(Records from a collection)
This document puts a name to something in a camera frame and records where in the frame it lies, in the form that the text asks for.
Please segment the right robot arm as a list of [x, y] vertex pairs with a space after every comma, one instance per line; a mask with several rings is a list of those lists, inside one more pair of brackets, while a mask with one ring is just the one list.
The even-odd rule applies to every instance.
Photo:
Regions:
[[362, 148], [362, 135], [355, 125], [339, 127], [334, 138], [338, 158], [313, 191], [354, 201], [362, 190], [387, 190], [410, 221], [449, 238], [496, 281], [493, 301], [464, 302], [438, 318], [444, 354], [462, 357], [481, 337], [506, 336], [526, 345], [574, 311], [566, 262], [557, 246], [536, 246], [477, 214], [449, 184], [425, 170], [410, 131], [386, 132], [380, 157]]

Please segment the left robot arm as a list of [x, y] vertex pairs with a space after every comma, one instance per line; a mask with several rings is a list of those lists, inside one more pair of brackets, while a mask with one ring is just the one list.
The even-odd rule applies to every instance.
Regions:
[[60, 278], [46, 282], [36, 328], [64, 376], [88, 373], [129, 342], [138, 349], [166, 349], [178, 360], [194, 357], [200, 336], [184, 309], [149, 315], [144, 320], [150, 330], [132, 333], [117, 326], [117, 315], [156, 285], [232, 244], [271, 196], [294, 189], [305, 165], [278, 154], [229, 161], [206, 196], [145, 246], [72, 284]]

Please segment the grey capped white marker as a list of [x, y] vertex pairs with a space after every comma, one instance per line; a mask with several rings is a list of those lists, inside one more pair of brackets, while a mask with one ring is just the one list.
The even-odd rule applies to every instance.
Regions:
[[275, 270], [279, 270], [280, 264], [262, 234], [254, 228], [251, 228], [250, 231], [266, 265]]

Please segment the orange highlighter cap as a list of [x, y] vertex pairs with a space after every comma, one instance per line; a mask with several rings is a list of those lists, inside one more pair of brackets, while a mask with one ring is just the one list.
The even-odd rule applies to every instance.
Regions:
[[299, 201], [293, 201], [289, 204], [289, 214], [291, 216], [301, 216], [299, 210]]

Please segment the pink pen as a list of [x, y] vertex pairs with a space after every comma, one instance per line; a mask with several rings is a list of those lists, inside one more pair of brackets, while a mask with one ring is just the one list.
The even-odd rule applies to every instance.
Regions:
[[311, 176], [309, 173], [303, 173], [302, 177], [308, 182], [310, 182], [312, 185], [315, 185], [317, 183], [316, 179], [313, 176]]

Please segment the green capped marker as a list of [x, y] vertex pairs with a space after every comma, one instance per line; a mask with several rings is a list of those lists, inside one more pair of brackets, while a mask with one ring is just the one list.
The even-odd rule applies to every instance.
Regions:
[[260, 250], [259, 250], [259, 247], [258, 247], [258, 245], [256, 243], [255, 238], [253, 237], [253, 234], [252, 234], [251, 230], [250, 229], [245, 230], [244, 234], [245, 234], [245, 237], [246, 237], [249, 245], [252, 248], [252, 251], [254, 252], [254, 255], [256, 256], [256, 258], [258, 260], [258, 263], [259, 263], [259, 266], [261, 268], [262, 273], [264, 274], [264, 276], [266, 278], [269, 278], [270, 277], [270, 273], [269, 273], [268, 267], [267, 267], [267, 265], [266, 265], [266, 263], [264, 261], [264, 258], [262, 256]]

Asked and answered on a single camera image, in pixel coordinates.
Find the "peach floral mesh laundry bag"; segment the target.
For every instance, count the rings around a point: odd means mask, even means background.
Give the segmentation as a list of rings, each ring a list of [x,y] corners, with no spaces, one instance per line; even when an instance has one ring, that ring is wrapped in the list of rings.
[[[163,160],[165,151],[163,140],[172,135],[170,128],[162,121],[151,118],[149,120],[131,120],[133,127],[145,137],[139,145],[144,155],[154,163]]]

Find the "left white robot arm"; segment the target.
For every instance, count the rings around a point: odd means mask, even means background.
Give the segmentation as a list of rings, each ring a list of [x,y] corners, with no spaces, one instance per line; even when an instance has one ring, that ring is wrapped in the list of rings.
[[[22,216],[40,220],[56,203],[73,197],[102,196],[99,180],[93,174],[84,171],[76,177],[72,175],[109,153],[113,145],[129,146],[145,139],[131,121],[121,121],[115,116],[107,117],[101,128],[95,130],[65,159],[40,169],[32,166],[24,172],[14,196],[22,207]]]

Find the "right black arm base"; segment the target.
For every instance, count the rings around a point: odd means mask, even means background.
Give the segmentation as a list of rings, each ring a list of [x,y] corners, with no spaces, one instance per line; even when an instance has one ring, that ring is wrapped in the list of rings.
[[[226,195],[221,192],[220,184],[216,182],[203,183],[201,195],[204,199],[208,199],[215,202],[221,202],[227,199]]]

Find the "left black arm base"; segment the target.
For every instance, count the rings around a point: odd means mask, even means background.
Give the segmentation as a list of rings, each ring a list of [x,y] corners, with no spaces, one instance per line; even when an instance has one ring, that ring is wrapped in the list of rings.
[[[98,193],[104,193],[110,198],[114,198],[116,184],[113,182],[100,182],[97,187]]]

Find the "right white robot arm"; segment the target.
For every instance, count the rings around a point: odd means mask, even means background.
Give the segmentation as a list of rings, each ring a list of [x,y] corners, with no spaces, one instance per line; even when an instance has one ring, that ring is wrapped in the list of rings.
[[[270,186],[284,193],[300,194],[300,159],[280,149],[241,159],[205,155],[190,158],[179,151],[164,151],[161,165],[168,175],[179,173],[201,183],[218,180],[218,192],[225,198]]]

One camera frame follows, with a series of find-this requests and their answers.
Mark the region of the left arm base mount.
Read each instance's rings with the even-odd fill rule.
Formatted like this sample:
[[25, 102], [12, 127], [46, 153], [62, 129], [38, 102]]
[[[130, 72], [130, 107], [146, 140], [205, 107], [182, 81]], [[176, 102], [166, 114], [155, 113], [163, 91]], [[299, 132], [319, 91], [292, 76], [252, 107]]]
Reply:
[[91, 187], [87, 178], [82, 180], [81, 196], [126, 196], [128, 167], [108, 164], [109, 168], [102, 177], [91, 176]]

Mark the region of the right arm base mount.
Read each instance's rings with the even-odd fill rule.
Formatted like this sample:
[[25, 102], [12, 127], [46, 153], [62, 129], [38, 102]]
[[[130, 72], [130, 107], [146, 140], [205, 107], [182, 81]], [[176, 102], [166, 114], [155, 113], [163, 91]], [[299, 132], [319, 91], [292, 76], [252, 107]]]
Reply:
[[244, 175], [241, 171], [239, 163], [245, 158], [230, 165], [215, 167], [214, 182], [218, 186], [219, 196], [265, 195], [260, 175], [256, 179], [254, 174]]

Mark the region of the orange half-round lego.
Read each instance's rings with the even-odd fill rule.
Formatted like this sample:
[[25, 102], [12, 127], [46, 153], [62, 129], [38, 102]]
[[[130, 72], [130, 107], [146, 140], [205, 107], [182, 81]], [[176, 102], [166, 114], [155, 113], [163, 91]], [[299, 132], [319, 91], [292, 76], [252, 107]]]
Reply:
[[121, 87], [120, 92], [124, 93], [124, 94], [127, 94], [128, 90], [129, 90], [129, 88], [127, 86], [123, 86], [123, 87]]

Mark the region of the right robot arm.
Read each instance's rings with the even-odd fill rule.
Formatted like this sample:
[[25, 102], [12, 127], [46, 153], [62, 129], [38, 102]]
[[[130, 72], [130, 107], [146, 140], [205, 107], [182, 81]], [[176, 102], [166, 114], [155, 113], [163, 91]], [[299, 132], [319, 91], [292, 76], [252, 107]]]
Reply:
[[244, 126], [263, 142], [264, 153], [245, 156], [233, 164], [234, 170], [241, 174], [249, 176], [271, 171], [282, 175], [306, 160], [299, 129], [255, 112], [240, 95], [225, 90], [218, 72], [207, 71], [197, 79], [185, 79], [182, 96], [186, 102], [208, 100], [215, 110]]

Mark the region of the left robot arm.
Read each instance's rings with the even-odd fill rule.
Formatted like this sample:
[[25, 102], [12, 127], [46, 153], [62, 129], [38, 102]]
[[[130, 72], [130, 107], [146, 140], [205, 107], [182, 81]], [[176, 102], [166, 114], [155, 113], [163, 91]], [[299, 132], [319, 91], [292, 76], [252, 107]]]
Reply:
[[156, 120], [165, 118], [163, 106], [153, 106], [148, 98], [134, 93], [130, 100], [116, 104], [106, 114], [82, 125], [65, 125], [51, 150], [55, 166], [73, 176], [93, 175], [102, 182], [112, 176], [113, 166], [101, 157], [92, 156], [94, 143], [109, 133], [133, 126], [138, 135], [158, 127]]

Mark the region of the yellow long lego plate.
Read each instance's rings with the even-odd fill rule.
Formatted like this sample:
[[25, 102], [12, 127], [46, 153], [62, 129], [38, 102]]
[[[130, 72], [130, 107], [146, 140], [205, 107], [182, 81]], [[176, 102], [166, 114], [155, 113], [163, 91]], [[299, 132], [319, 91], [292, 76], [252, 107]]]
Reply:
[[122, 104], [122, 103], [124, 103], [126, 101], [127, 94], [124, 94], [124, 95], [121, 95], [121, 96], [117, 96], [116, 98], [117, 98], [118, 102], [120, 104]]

» **TASK DIRECTIONS**
Check every line of the records above for the string "base". Copy those that hold it.

» **TASK SOLUTION**
Find the "right black arm base"; segment the target.
Find the "left black arm base"; segment the target.
Mark the region of the left arm base mount.
Mark the region of the right arm base mount.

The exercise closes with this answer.